Nudez

Publicidade

E aqui mais um belíssimo texto do poeta Eduardo Ezus, que por esses dias vai estar me ajudando na coluna, enquanto finalizo um projeto. Acho que não preciso dizer que estarão em boas mãos. Até logo.

Nudez

Ana, Luiz, Maria, todos dormem nesse momento. Apenas eu, silencioso, saio do quarto e abro a porta da sala, devagar. Os primeiros raios anunciam-se longe e o vento é aquele que a madrugada traz numa noite de sertão.

Um a um, observo todos os jarros: a flor-do-deserto, com enxerto de outra espécime, aflora multicolor, as pontas das pétalas como um precipício para o orvalho; o manjericão, lança perfume ao ar, inebriante; o hortelã, esparramado, ganha o espaço de tudo e cobre o jarro, que para mim já nem existe.

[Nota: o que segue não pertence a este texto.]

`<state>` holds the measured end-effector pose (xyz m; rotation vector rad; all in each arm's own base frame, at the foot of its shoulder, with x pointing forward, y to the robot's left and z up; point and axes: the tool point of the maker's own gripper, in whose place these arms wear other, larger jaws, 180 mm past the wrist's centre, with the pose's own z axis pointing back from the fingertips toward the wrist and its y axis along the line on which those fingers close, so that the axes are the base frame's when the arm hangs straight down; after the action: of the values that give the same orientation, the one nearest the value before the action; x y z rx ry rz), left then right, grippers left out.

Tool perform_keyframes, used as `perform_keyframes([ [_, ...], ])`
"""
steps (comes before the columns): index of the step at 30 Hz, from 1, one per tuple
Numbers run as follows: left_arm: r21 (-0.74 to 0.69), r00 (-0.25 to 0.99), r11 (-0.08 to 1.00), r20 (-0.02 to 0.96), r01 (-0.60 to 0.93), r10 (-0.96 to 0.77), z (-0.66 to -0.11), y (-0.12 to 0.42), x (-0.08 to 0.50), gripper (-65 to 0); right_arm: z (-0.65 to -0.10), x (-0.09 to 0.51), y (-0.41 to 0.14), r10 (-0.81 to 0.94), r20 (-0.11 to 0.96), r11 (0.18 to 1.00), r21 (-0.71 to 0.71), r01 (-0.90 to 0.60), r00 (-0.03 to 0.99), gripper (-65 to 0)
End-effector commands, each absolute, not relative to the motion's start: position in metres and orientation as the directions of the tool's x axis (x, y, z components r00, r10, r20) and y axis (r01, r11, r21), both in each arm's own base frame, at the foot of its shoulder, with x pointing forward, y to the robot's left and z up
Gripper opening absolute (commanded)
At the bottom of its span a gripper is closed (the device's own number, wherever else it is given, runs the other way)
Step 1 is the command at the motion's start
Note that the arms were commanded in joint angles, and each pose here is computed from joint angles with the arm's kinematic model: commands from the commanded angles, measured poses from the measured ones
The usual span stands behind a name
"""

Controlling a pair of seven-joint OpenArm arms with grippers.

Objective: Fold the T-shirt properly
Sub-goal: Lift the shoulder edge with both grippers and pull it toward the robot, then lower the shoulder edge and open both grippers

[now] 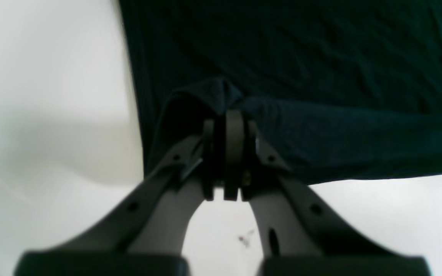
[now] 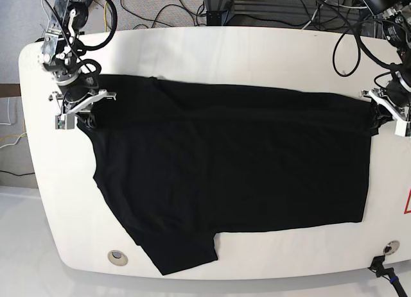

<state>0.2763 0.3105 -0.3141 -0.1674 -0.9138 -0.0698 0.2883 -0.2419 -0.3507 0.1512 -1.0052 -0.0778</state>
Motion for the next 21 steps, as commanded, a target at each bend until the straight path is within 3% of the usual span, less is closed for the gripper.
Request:
perform_keyframes([
  [1,-0.095,0.594,0.987,0.805,0.131,-0.001,-0.308,0.318,0.286,-65.0,-0.344,0.302,-0.251,-0.122,0.854,0.989,0.145,-0.007,0.506,-65.0],
  [19,-0.091,0.630,0.990,0.777,0.109,0.002,-0.317,0.324,0.283,-65.0,-0.364,0.301,-0.285,-0.199,0.827,0.980,0.177,0.093,0.526,-65.0],
  [20,-0.081,0.622,0.991,0.783,0.104,-0.001,-0.313,0.328,0.284,-55.7,-0.364,0.299,-0.281,-0.196,0.821,0.980,0.177,0.088,0.537,-49.7],
  [21,-0.079,0.616,0.992,0.788,0.101,0.000,-0.311,0.329,0.285,-47.7,-0.364,0.299,-0.281,-0.196,0.822,0.980,0.177,0.087,0.535,-42.4],
])
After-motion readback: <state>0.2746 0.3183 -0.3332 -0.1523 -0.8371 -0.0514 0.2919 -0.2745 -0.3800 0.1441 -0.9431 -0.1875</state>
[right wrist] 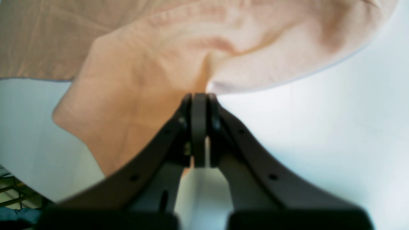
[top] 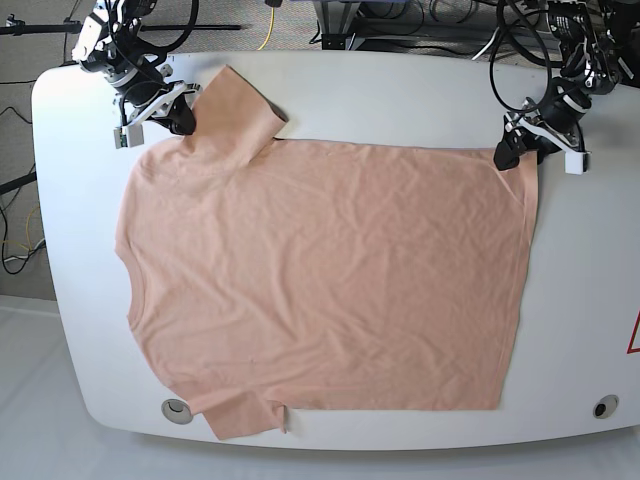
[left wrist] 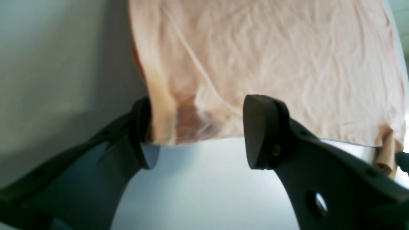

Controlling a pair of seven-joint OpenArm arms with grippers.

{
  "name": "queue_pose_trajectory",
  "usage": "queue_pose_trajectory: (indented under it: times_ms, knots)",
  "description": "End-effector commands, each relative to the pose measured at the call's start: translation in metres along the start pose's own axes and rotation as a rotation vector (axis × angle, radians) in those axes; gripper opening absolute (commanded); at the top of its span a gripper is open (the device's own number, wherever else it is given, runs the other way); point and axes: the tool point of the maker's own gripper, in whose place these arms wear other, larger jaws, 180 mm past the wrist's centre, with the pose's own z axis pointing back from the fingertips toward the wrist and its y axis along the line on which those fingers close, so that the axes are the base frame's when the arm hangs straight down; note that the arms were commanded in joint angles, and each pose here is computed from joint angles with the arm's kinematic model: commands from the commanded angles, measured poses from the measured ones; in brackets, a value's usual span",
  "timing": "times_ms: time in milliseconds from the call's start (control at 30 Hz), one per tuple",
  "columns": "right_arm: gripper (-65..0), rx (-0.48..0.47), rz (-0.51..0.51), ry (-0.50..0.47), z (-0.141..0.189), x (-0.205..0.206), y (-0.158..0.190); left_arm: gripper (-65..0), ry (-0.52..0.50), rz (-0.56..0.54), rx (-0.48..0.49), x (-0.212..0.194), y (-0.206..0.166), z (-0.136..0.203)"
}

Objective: Fold the T-shirt properly
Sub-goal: 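Move the left gripper to the shoulder corner and grasp it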

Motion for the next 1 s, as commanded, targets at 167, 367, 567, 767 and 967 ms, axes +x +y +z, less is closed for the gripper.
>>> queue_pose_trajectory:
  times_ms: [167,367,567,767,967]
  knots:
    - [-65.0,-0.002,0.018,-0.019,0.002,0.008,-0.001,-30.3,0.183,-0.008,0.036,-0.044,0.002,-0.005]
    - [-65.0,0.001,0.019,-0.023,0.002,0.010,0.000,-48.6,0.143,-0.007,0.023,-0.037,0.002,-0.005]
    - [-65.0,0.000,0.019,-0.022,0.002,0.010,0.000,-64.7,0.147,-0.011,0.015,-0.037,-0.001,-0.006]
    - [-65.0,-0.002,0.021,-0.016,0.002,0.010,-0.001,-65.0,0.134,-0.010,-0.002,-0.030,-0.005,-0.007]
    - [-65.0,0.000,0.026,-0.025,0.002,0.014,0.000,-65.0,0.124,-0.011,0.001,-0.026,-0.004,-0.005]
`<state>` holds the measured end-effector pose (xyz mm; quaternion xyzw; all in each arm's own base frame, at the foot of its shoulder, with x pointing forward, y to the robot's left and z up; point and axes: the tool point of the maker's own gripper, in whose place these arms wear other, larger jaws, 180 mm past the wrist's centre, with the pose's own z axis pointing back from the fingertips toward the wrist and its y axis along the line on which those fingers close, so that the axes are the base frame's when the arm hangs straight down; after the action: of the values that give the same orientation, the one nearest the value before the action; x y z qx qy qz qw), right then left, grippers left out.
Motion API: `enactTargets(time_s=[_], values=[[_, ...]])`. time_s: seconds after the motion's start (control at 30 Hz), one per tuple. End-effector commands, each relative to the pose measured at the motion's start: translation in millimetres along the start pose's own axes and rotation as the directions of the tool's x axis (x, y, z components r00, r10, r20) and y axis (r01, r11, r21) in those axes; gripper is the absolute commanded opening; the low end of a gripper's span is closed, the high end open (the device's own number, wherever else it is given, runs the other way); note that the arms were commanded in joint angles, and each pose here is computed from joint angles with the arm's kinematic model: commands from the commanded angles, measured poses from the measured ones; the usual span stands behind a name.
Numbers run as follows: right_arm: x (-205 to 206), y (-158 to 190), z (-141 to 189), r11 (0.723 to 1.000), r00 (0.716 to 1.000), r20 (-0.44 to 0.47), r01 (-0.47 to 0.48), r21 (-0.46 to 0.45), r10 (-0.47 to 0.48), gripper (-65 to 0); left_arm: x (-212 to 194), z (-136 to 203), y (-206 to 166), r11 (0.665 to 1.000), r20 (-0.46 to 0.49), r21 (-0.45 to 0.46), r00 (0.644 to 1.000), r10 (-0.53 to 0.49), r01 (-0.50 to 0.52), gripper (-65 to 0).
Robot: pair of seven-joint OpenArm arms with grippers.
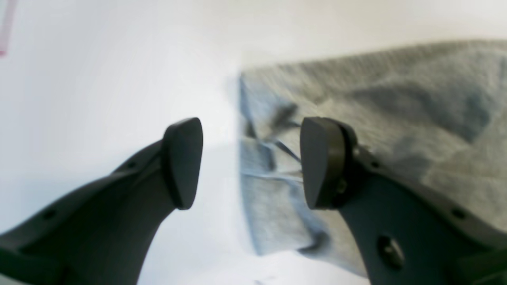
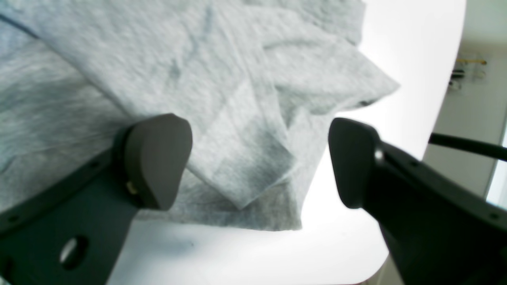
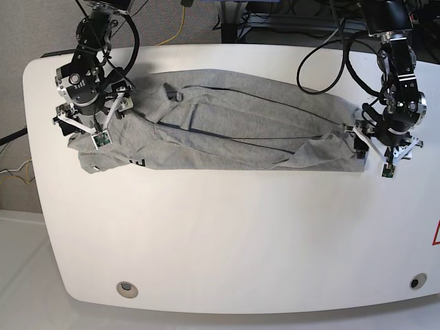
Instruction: Fold the T-shirt properly
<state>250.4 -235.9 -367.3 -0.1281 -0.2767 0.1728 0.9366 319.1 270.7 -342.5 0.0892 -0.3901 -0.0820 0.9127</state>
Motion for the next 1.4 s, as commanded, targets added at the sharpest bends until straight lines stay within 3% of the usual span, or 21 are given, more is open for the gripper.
enactTargets(time_s=[0.0, 0.4, 0.8, 1.03, 1.17, 1.33, 1.37], values=[[14, 0, 4, 1.0, 0.999, 0.045, -0.001, -0.007, 0.001, -13.5, 24, 5, 14, 0.998, 0.061, 0.055, 0.998, -0.031, 0.028, -27.8], [30, 31, 1, 0.996, 0.995, 0.078, -0.06, 0.06, 0.055, -14.9, 23, 5, 22, 0.994, 0.046, 0.092, 0.997, -0.06, 0.056, -27.6], [30, 51, -17, 0.992, 0.997, 0.078, -0.028, 0.127, 0.018, -14.9, 2, 6, 20, 0.994, 0.001, 0.087, 0.998, -0.062, 0.062, -27.6], [19, 66, -31, 0.983, 0.998, 0.062, -0.012, 0.181, 0.001, -16.1, -16, 13, 40, 0.991, -0.029, 0.132, 0.999, -0.026, 0.029, -27.6], [13, 72, -37, 0.979, 0.999, 0.041, -0.009, 0.202, 0.0, -28.2, -14, 16, 51, 0.987, -0.033, 0.15, 0.998, -0.05, 0.054, -27.6], [10, 78, -43, 0.974, 0.998, 0.053, 0.003, 0.225, -0.015, -62.9, -14, 20, 62, 0.983, -0.033, 0.176, 0.998, -0.046, 0.051, -27.6], [9, 80, -45, 0.973, 0.999, 0.05, 0.006, 0.229, -0.018, -65.0, -14, 22, 66, 0.982, -0.032, 0.186, 0.999, -0.04, 0.046, -27.6]])
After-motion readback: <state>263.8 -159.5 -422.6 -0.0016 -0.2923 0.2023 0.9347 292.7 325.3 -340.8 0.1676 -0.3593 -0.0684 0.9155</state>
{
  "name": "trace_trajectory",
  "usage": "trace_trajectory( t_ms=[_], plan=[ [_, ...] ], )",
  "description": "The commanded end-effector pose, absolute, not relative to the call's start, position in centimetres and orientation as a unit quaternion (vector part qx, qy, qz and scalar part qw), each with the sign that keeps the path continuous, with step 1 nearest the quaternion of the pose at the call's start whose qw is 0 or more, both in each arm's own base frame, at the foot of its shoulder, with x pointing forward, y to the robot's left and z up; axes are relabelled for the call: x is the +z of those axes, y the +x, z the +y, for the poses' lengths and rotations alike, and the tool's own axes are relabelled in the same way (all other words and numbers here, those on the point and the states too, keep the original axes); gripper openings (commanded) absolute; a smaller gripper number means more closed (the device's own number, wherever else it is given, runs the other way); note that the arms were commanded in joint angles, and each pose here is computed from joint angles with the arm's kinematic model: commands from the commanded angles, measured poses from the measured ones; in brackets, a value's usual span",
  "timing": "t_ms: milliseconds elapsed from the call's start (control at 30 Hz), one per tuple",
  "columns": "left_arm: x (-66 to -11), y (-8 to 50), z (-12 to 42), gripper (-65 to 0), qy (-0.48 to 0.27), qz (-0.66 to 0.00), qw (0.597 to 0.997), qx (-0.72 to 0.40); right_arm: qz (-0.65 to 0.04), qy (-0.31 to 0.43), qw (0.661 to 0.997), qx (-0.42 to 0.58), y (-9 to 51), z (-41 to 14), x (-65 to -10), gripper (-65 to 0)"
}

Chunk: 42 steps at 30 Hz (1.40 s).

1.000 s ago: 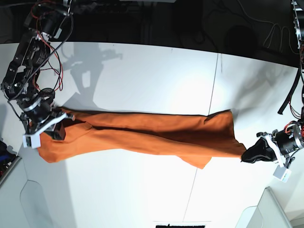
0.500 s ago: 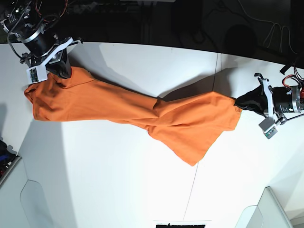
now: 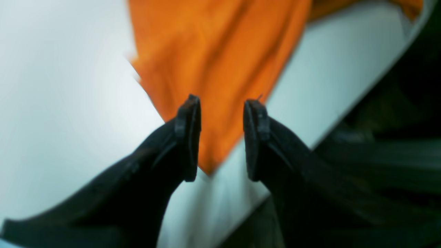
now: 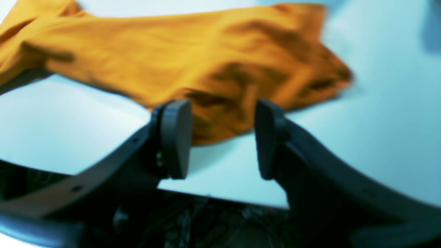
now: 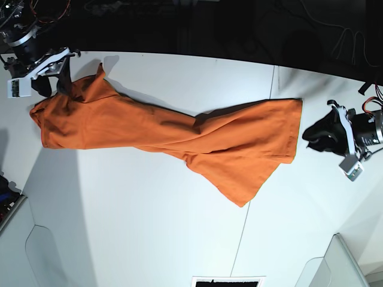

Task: Layout the t-shirt on the table in an organized manner, then fold the t-shirt properly
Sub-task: 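Release the orange shirt ends and lift both grippers away, then lower the left gripper and pinch the shirt's wide end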

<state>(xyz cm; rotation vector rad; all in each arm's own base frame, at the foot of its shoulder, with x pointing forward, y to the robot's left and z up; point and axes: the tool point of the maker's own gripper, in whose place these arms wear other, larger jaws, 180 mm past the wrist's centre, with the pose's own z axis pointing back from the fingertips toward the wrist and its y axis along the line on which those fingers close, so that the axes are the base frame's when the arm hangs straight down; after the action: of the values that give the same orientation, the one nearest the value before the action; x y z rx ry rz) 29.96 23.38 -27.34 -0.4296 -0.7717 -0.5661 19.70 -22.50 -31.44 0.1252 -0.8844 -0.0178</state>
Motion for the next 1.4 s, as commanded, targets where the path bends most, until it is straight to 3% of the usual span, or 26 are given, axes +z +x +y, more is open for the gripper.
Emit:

Contemplo e me vingo: no fundo, é tudo um arranjo e um quê de malícia contra a engrenagem geral. Em algumas horas, sirenas, fumaça, vozerio irão ocupar cada espaço, e a cidade e o dia irão tomar seu turno comum. A pressa irá acobertar nossa ínfima existência e sugar o belo e o sublime para uma embalagem à vácuo. E sinto que tudo irá acabar em liquidação.

Por isso me vingo, lenta e friamente, como o ditado prediz e a prática confirma. No frio da madrugada, no detalhe dos segundos, saboreio cada instante desses minutos como bebesse água de cascata, sendo impossível não banhar-me. E com isso devolvo a mim mesmo o tempo de mim diluído em tudo.

Não quero a negação desse instante, que é e é! antes de tudo. Nesse momento, não quero outra angústia que não a de ser, como o poema quintaneiro, relativo à Quintana e agora ao quintal. É o meu gole d’água no escuro.

Abri essa fenda no tempo ferrenho, para me saber maleável e nobre, o que não é maleável deixa de ser nobre, e diferentemente da planta de Drummond, para saber os ventos que me visitam, ou quando sou suposto ouro.

Enfim, sobre a relva debruçado, quero saber da nudez de Nudez, poema d’A vida passada a limpo, que hoje me vem tal como em primeira leitura, abundante e profundo, caído como o orvalho das pétalas, despedaçando em mim a canção do que ri, amei e celebro, perfeita anulação do tempo em tempos vários, a modelar campinas no vazio da alma, que é apenas alma, e se dissolve.